Saved data entries
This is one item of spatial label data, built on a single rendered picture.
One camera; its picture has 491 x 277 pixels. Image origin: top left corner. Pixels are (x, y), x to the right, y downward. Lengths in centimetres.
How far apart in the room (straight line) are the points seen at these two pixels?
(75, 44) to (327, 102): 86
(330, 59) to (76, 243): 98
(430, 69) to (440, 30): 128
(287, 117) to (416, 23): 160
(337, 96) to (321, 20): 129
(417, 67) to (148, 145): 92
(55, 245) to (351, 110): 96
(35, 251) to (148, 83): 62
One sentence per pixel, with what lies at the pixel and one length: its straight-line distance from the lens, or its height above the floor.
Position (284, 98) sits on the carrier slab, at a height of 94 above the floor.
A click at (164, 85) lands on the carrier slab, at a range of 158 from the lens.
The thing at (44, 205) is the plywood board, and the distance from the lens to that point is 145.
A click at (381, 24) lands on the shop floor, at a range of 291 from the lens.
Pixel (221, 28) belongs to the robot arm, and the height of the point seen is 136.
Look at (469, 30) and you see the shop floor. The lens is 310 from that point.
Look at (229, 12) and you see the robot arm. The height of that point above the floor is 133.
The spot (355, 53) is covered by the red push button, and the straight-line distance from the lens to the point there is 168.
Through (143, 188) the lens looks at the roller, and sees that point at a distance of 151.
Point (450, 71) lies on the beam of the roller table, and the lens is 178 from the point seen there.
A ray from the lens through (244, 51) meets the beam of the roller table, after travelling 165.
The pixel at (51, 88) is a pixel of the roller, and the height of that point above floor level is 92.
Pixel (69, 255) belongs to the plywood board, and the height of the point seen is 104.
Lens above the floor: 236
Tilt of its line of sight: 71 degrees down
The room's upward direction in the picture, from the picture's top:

# WHAT YOU HAVE TO DO:
Working from the data above, extract solely the lines from the one containing "Look at (469, 30)" through the one containing "Point (450, 71)", exactly as they appear, both included.

# ANSWER SECTION:
Look at (469, 30) and you see the shop floor. The lens is 310 from that point.
Look at (229, 12) and you see the robot arm. The height of that point above the floor is 133.
The spot (355, 53) is covered by the red push button, and the straight-line distance from the lens to the point there is 168.
Through (143, 188) the lens looks at the roller, and sees that point at a distance of 151.
Point (450, 71) lies on the beam of the roller table, and the lens is 178 from the point seen there.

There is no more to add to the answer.